Echoes of the Soul, a notável estreia da Crypta


Não sei explicar o motivo, mas eu tenho um delay no meu consumo de música, e ele se manifesta de uma maneira curiosa: quanto todo mundo está falando de um álbum ou uma banda, eu instintivamente me afasto daquele disco e daquele artista. Traduzindo: eu fujo do hype, mesmo não sabendo por que. Até que, por algum motivo geralmente aleatório, o interesse finalmente me fisga e eu vou ouvir aquilo que todo mundo já ouviu. Isso já aconteceu muitas vezes, e o exemplo mais recente ocorreu com a Crypta.

Com a separação da Nervosa, a banda se dividiu em duas: a própria Nervosa anunciou uma nova formação excelente e lançou o ótimo Perpetual Chaos em 2021 (e acabou implodindo mais uma vez um tempo depois e passando por inúmeras alterações no line-up desde então), enquanto Fernanda Lira e Luana Dametto anunciaram a criação de uma nova banda, batizada como Crypta. As duas, mais as guitarristas Tainá Bergamaschi e Sonia Anubis, gravaram e lançaram Echoes of the Soul, seu álbum de estreia, também em 2021. E, convenhamos, o debut da Crypta é um discaço!

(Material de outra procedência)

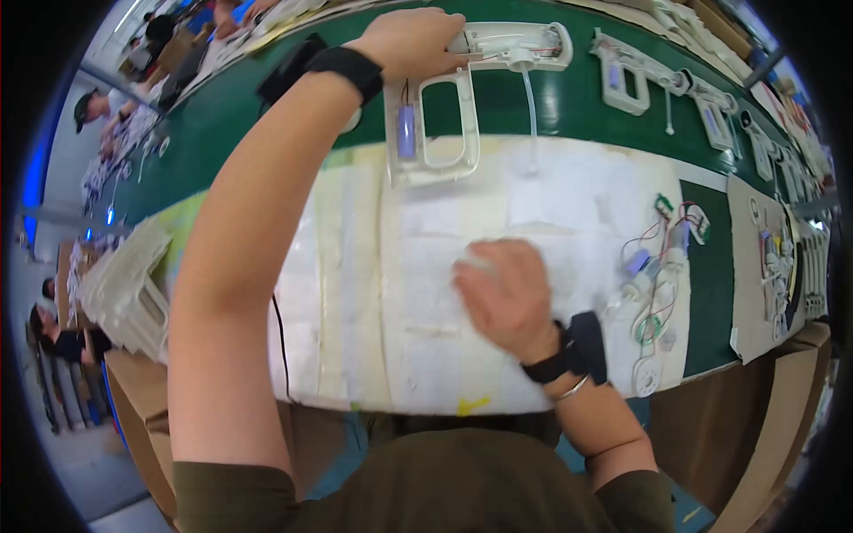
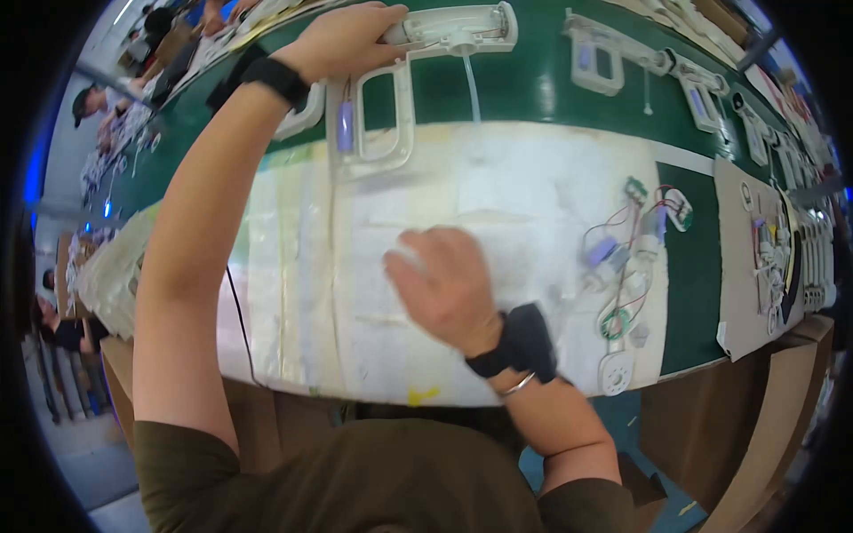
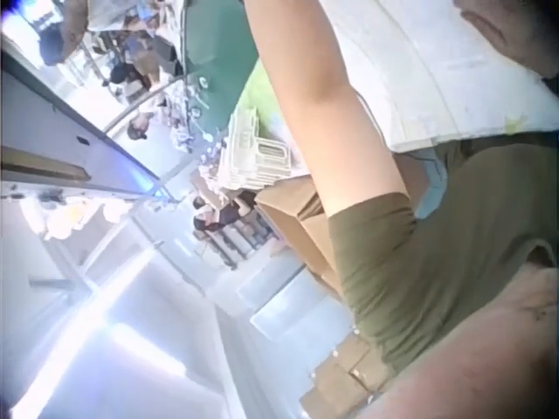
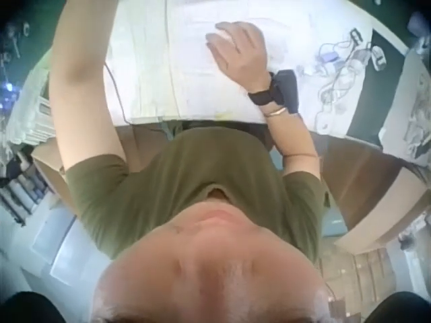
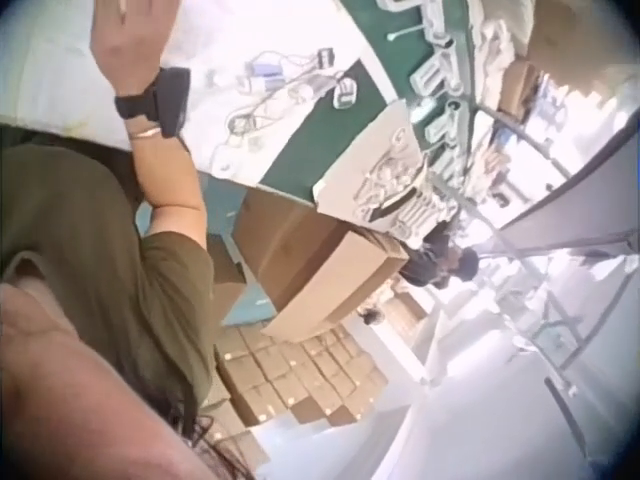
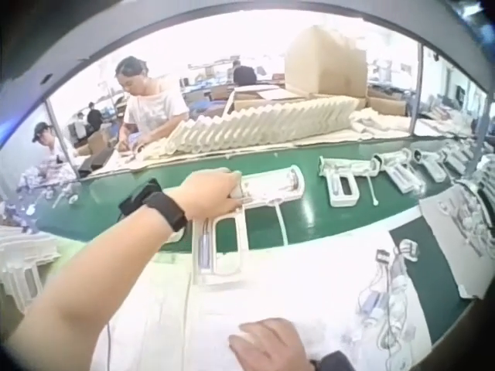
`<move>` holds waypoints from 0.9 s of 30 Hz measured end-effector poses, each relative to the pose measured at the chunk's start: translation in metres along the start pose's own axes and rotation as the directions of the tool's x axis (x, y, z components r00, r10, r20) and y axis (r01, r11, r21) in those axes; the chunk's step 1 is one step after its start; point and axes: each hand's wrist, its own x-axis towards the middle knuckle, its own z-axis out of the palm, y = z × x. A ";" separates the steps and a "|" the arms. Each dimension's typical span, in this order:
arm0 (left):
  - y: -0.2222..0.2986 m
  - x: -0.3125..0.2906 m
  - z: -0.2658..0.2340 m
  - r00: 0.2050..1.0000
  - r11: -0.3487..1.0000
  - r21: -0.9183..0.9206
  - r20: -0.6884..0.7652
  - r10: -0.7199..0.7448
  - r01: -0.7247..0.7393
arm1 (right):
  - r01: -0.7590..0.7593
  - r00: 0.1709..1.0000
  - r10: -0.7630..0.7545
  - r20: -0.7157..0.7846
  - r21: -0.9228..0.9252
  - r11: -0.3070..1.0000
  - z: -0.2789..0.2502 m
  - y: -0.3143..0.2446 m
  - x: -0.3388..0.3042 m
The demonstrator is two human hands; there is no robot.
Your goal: The recorder is assembling electronic components, including motors and circuit boards, into plastic device housings on an assembly line.
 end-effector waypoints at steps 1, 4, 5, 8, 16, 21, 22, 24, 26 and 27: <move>-0.001 0.029 0.012 0.996 0.999 -0.004 0.080 -0.042 0.042 | -0.002 0.999 0.002 0.033 -0.004 1.000 0.000 0.001 -0.002; -0.011 0.095 0.068 0.985 0.998 0.006 0.162 -0.062 0.062 | -0.003 0.998 0.003 0.070 0.004 1.000 0.003 0.002 -0.001; -0.013 0.114 0.081 0.977 0.998 -0.013 0.205 -0.052 0.055 | -0.014 0.998 0.016 0.055 -0.032 0.999 0.002 0.002 0.000; -0.022 0.152 0.123 0.964 0.992 -0.110 0.265 -0.029 0.060 | -0.005 0.987 0.001 0.161 0.023 1.000 0.000 0.003 0.000; -0.109 0.060 0.039 0.955 0.987 -0.119 -0.265 -0.133 0.105 | -0.009 0.971 0.016 0.240 -0.029 1.000 0.000 0.013 -0.001; -0.162 -0.240 -0.037 0.666 0.517 0.590 -0.047 -0.745 0.621 | -0.004 0.965 0.011 0.262 -0.027 1.000 0.003 0.009 -0.005; -0.163 -0.310 -0.040 0.557 0.394 0.702 -0.004 -0.831 0.594 | 0.005 0.967 -0.002 0.255 -0.011 1.000 0.005 0.005 -0.004; -0.134 -0.377 -0.044 0.345 0.307 0.788 0.129 -0.930 0.533 | 0.005 0.968 -0.011 0.251 0.025 1.000 0.008 0.002 -0.004; -0.126 -0.422 -0.044 0.276 0.281 0.789 0.146 -0.950 0.546 | 0.014 0.971 -0.022 0.237 0.036 0.999 0.012 0.003 -0.007; -0.125 -0.431 -0.043 0.288 0.302 0.812 0.173 -0.942 0.500 | 0.013 0.976 -0.021 0.215 0.036 0.999 0.010 0.005 -0.005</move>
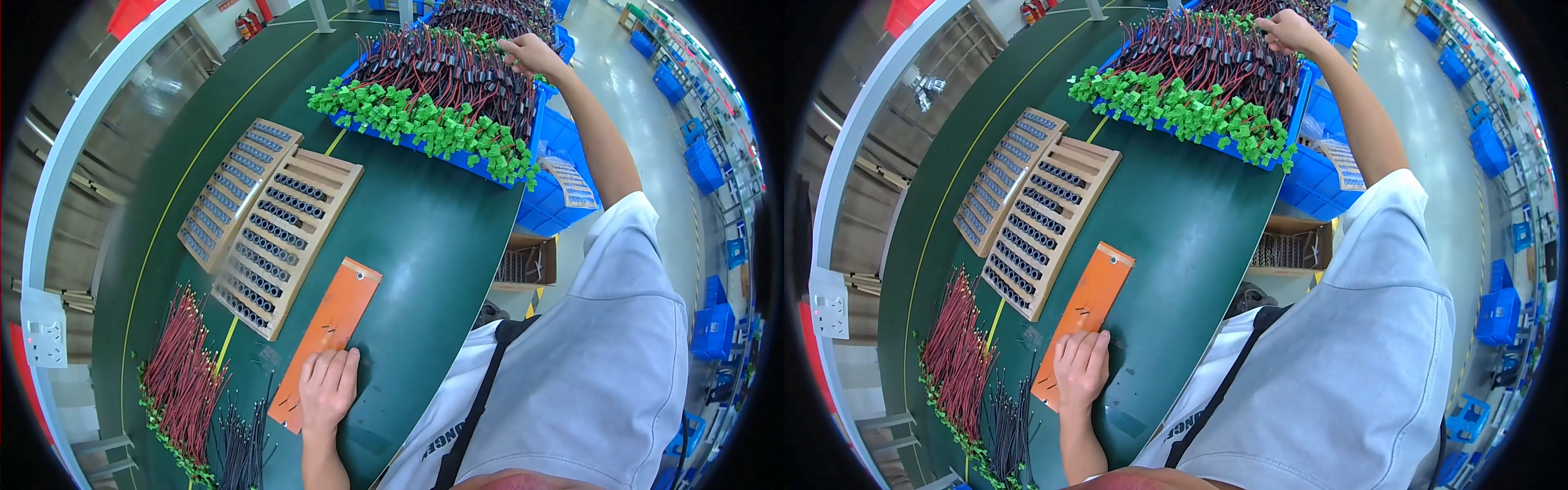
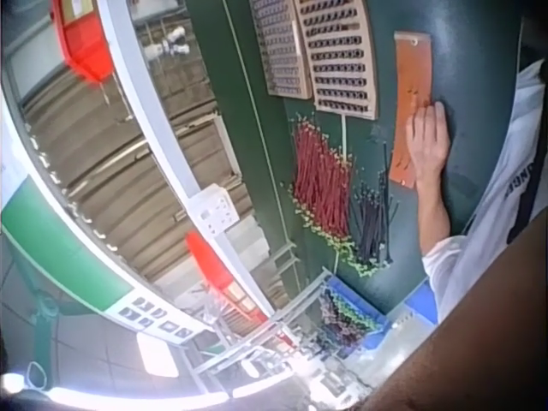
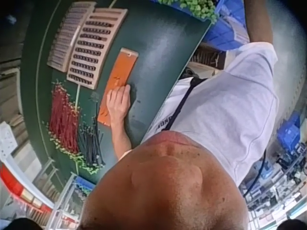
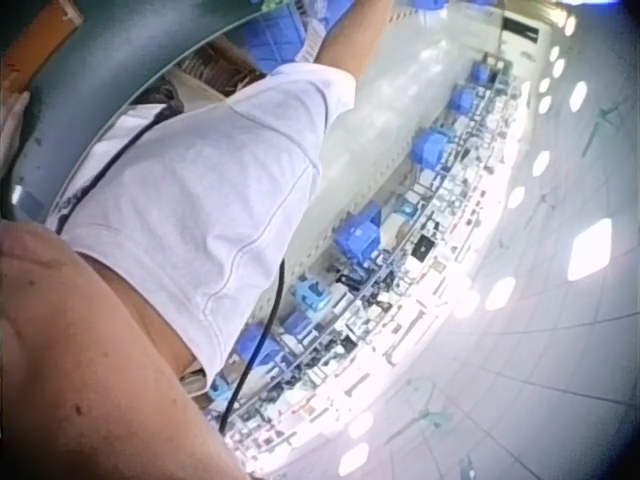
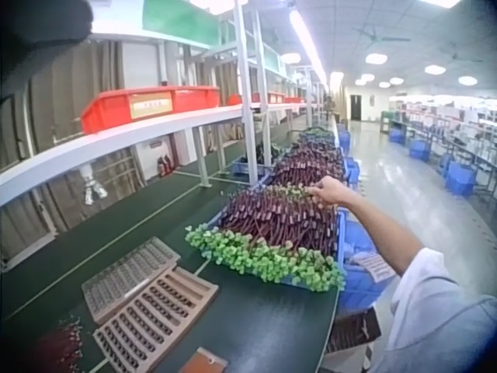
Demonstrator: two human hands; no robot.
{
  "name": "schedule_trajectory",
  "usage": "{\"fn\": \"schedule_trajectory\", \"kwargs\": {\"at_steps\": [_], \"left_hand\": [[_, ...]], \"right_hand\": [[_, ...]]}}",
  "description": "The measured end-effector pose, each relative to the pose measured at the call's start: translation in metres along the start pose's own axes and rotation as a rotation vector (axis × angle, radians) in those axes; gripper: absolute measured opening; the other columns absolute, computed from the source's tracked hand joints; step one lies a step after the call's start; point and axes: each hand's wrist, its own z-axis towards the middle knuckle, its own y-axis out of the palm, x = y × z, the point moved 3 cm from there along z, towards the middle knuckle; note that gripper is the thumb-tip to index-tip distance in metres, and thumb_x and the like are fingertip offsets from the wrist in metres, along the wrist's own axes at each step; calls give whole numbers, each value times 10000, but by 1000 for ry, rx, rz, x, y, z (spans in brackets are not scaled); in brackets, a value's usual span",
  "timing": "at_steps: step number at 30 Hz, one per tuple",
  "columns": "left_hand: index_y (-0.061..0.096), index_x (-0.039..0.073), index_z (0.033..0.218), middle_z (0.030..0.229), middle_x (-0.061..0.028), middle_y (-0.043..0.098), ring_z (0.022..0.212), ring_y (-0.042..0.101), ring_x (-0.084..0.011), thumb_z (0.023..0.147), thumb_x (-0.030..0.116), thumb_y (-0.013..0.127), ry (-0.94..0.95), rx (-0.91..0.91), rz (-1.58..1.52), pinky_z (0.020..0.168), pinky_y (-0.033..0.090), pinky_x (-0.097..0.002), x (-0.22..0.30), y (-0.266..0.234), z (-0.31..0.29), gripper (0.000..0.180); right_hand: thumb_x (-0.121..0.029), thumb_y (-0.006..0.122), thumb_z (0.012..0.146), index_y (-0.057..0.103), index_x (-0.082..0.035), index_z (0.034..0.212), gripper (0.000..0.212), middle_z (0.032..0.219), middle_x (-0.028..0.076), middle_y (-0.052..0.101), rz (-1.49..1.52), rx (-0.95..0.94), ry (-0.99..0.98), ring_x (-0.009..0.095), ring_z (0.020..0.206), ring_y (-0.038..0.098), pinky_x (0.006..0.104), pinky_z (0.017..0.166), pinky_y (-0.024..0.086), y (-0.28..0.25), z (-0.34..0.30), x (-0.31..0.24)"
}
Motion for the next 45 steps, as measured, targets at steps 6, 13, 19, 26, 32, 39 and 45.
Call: {"fn": "schedule_trajectory", "kwargs": {"at_steps": [6,13,19,26,32,39,45], "left_hand": [[711,8,1037,941,-103,687,897,662,-272,735,-45,763,-58,50,-79,777,512,-416,-3,4,-4,311],[724,23,1042,957,-84,688,954,670,-231,752,21,712,-83,28,-60,834,535,-382,-11,12,-2,290],[715,18,1052,967,-81,682,957,668,-223,782,91,679,-12,71,45,828,545,-361,-3,-10,-19,282],[705,23,1028,902,-106,684,869,670,-279,829,110,651,-297,56,141,758,552,-393,-3,-51,-98,224],[720,53,964,926,-125,692,919,653,-339,882,60,641,-1005,176,658,790,537,-459,-93,-140,-213,114],[725,115,1020,999,-110,712,1001,684,-341,879,77,646,-1297,-224,684,821,569,-480,-153,-183,-290,166],[723,126,1065,1070,-112,725,981,700,-355,876,88,628,-1332,-272,704,838,573,-481,-164,-185,-293,215]], "right_hand": [[-373,623,1014,734,3,1058,394,887,92,711,-444,-43,-279,158,751,665,347,673,530,6,5,-18],[-155,685,963,721,-14,1067,179,923,138,719,122,-50,-721,254,846,706,339,786,549,120,-180,-174],[-236,681,948,723,12,1022,262,1014,213,703,45,-292,-792,396,929,691,442,817,547,312,-165,-206],[-233,684,984,683,30,1040,269,973,179,659,-35,-215,-831,323,822,670,400,759,533,330,-150,-183],[-347,580,1067,572,61,1188,426,960,109,691,707,-213,-331,125,814,652,255,713,534,355,-112,-149],[-323,628,1045,590,39,1148,379,893,75,668,783,-249,-322,91,732,609,219,652,510,361,-103,-139],[-322,645,1037,636,20,1123,352,858,38,655,726,-239,-358,66,698,571,201,641,482,357,-110,-144]]}}
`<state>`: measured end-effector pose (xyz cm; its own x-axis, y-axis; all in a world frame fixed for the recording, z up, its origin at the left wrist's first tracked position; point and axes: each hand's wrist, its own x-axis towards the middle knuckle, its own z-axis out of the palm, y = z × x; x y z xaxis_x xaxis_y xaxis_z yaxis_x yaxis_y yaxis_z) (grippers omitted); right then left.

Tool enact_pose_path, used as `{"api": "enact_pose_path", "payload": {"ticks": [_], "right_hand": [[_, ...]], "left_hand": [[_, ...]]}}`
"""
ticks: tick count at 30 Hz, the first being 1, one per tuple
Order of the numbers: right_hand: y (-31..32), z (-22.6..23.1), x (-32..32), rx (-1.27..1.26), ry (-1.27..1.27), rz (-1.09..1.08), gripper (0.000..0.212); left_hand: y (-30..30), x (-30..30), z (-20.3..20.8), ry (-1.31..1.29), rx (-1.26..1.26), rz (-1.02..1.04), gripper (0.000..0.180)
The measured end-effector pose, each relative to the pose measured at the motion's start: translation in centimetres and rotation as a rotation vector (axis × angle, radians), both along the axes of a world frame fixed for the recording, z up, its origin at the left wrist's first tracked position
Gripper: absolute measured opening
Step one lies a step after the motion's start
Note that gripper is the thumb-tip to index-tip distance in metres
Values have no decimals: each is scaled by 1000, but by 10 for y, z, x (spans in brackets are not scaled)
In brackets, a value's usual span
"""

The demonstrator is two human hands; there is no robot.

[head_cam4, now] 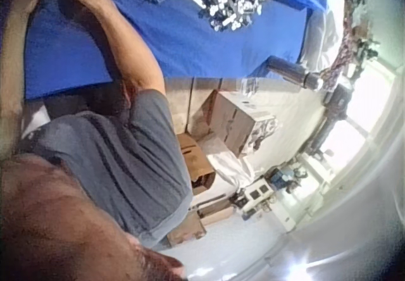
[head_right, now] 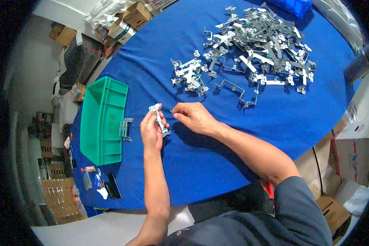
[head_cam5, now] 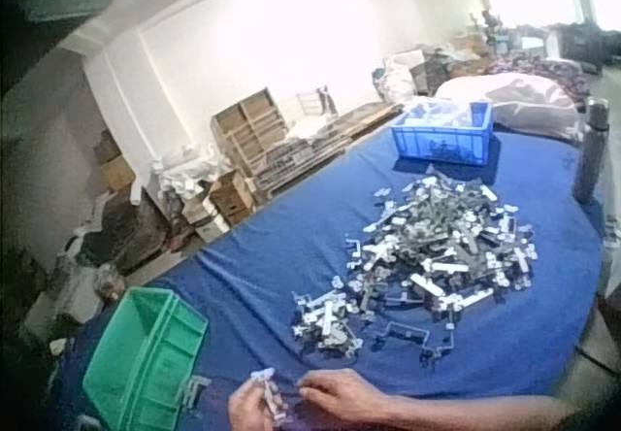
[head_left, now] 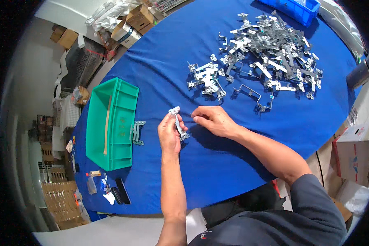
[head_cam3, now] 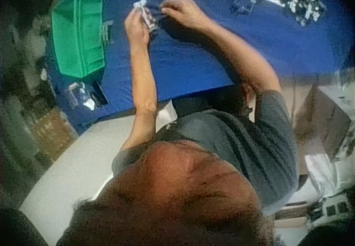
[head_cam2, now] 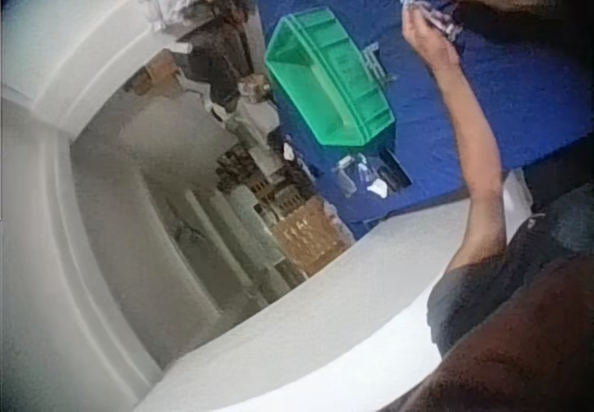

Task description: The person picks up metal brackets and small components from a table and joins them together by hand. After assembling each unit, they place it into a green plastic bin, finally wiping the table with a cloth.

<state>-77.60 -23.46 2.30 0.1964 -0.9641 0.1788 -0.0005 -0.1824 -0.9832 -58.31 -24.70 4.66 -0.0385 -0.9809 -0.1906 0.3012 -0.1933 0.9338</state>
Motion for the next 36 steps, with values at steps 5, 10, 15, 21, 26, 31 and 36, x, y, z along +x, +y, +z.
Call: {"api": "enact_pose_path", "payload": {"ticks": [5, 10, 15, 21, 26, 31, 36], "right_hand": [[3, 4, 4, 85, -29, 56, 21], [3, 9, 2, 204, -15, 95, 22], [1, 1, 2, 115, 65, 88, 21], [2, 2, 3, 128, 112, 53, 18], [1, 4, 1, 97, 156, 47, 17], [2, 3, 3, 30, 190, 37, 16], [2, 8, 1, 250, 149, 89, 18]], "left_hand": [[13, 6, -18, -248, -87, 62, 23], [20, -2, -30, -392, -184, 92, 24], [21, -4, -20, -430, -278, 62, 23], [20, 0, -23, -537, -352, 45, 23], [19, 0, -21, -507, -301, 21, 22], [17, 2, -19, -743, -551, 57, 18], [17, 0, -19, -745, -659, 84, 19]]}}
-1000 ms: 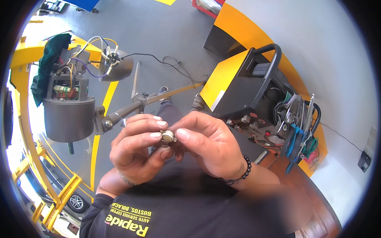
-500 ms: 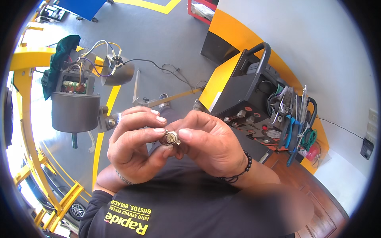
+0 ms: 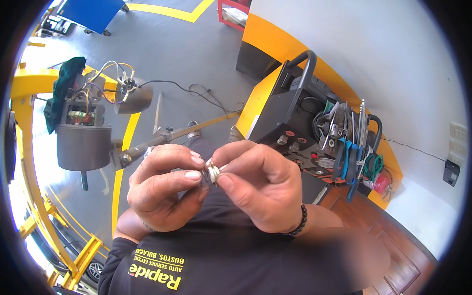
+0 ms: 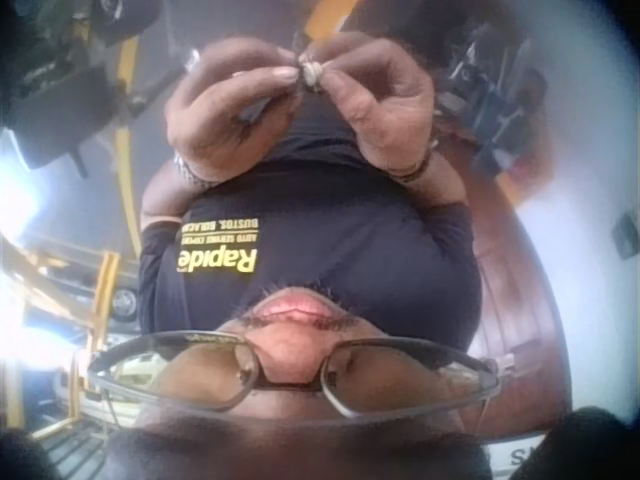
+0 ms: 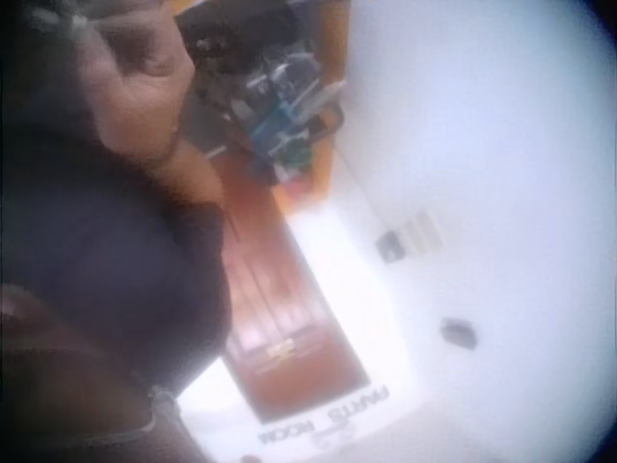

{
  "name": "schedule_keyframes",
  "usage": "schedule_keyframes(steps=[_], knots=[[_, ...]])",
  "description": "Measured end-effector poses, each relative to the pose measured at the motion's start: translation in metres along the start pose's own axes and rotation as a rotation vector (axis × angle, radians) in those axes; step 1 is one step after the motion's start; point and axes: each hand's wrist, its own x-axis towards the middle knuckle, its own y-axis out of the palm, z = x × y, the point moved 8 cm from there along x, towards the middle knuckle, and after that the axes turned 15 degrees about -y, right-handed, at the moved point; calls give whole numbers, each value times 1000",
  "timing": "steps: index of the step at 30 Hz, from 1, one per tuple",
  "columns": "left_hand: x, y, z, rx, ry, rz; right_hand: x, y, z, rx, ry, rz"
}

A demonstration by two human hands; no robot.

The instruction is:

O que ouvimos em Echoes of the Soul é um death metal extremamente cativante e bem tocado, e que impressiona e conquista até mesmo ouvintes como eu, que não não tem o estilo como audição costumeira. Isso, por si só, é um grande elogio, pois trata-se de um trabalho com força suficiente para ir além das fronteiras do gênero, fazendo a banda conquistar novos públicos. Produzido por Thiago Vakka, mixado por Arhur Rizk (Kreator, Power Trip, Soulfly) e masterizado por Jens Bogren (Amorphis, Powerwolf, Sepultura), o disco possui uma sonoridade muito bem definida, com todos os instrumentos soando cristalinos e fortes, o que intensifica a sonoridade do quarteto. Isso, somado ao trabalho de composição muito bem desenvolvido, faz de Echoes of the Soul um álbum merecedor de todos os elogios.

O trabalho de Tainá e Sonia (que deixou a banda em 2022 para se dedicar ao Cobra Spell, onde faz um hard rock oitentista, e foi substituída pela excelente Jéssica di Falchi) nas guitarras explora melodias e harmonias sombrias sustentadas por bases pesadíssimas, e ambas brilham nos solos, que soam sempre muito melodiosos e envolventes. Fernanda varia entre um gutural mais agudo (que se aproxima do black metal, diga-se de passagem) e intervenções certeiras onde canta de forma mais grave, o que produz uma dinâmica muito eficiente. E seu trabalho no baixo é competente, deixando o brilho para as guitarras. Mas o grande trunfo do Crypta é a espetacular baterista Luana Dametto. Se ela já chamava a atenção antes, Luana se solta de vez na Crypta e toca de forma fenomenal, com linhas intrincadas, rápidas e repletas de viradas. É impossível ouvir o álbum e não ficar impressionado com a verdadeira força da natureza que a baterista se releva a cada música.

O disco tem dez faixas, sendo uma delas uma breve introdução. “Starvation” abre o álbum e é a mais rápida do disco, e também uma das melhores do trabalho. “Possessed” entrega harmonias de guitarra e um riff com inspiração mais tradicional, e então se desenvolve em uma quebradeira irresistível. “Death Arcana” é uma composição fortíssima, com muitas variações de dinâmica e que cresce muito ao vivo, enquanto “Shadow Within” traz a dupla de guitarristas soando de forma fascinante. O tracklist inteiro é muito forte, com outros momentos de destaque como a pesadona e mais cadenciada “Under the Black Wings”, a poderosa “Kali”, a grandiosa “Dark Night of the Soul” e o encerramento com “From the Ashes”, maior hit do quarteto.

Com o apoio e o investimento da gravadora austríaca Napalm Records, que assinou com a banda e lançou Echoes of the Soul na Europa e nos Estados Unidos, a Crypta tem se destacado muito e conquistado um público que cresce a cada dia, comprovando a aceitação da sua música e mostrando o quanto o primeiro disco caiu nas graças do público. No Brasil, o álbum foi lançado pela Dynamo Records em CD jewel case, com encarte de dezesseis páginas trazendo todas as letras.

A qualidade desse primeiro álbum da Crypta justifica todos os elogios, pois trata-se de um disco excelente em todos os sentidos. O novo álbum da banda, intitulado Shades of Sorrow, será lançado em agosto, e a julgar pelas músicas já divulgadas, manterá o alto nível apresentado na estreia.

Dessa vez, garanto que o meu “delay pessoal” não se manifestará.